Серебром сверкнул в свете луны рыцарский клинок, и голова сарацина скатилась на землю.
— Здорово... — проговорил юноша, невероятно поражённый всем увиденным. — Я думал, ты выдохся!
— Как бы не так, — усмехнулся Храмовник. — Мне этот приём показал мой бывший сеньор, брат Бертье. Делаешь вид, что выбился из сил, противник решает, что ему осталось только прикончить тебя, а ты... Кто это такой? — строго спросил он женщину по-арабски. Однако та, похоже, лишилась дара речи от страха. Рыцарь обратился к оруженосцу: — Ты говорил, что у тебя не было случая развлечься с бабой? Можешь сделать это теперь. Дарю её тебе.
Тут способность говорить немедленно вернулась к женщине.
— Нет! Нет! Благородные господа! — воскликнула она на провансальском диалекте. — Сжальтесь! Я — христианка! Пленница!
— Пленница? — с ноткой недоверия в голосе спросил Жослен, кивая в сторону трупа. — Зачем же ты пошла с ним?
— Он — помощник начальника стражи, мессир! Я рабыня одной из его жён. Как я могла отказать ему?

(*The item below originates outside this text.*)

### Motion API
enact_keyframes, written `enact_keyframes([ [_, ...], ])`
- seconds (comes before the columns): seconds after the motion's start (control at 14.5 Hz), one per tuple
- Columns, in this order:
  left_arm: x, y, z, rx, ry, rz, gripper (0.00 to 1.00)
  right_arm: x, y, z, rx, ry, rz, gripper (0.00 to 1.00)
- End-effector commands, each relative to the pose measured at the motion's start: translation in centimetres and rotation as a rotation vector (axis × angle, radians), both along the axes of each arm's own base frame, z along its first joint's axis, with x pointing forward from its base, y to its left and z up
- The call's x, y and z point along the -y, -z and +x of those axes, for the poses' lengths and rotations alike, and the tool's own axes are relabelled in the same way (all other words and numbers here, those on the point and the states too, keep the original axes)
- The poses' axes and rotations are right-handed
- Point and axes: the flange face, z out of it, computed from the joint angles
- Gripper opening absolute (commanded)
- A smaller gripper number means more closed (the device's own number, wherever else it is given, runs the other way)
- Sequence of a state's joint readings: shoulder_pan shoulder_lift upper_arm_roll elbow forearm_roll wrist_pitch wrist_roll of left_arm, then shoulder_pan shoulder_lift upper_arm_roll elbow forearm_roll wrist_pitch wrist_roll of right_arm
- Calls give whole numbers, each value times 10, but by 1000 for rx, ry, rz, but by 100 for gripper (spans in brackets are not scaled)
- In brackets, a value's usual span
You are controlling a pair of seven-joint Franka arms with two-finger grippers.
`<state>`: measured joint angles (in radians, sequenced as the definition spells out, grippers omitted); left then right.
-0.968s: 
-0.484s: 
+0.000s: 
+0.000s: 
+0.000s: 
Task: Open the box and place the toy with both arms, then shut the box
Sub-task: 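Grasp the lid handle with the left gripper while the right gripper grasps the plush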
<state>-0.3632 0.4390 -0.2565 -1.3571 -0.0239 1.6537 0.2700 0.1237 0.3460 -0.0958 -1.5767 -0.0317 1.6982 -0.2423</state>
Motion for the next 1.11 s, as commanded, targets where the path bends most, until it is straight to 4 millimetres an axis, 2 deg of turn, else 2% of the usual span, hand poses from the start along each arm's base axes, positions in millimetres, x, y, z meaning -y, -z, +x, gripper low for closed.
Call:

— Откуда ты и как тебя зовут?
— Жаклин, мессир, — ответила женщина. — Я
— То были земли язычников?
— О да! Они всех нас продали в рабство!
— Ах, скоты неверные! Они же знали, что вы — паломники! — в гневе вскричал рыцарь. — Ну ничего, милая, мы отомстим за тебя!
И они отомстили.
Едва забрезжил рассвет, полторы сотни рыцарей Ренольда вместе с бедуинами напали на просыпавшихся караванщиков. То была славная потеха. Всадники рубили, топтали конями практически неспособных сопротивляться мужчин, а иной раз под горячую руку и женщин и даже детей. Сердце Жослена переполнял благородный гнев и восторг — как же приятно было, исполняя волю Божью, потянувшись с седла, рубить бегущих язычников, вонзать острый клинок в мягкую плоть!
Это вдохновенное чувство захватило даже юного Онфрэ. Первое боевое крещение удалось на славу. Теперь у наследника Горной Аравии появились все основания называться рыцарем, с полным правом примет он от бывалого воина и шпоры, и отцовский меч, что много лет тоскует по солдатской руке, и ритуальную пощёчину — последнюю пощёчину, которую не нужно смывать кровью. Кровью? Кровью! Кровью обидчика.
Чего-чего, а крови хватало. И обид, впрочем, тоже. Щедро отплатили франки богомерзким язычникам за то зло, которое причинили они их господину, князю Скалы Пустыни, Ренольду Шатийонскому.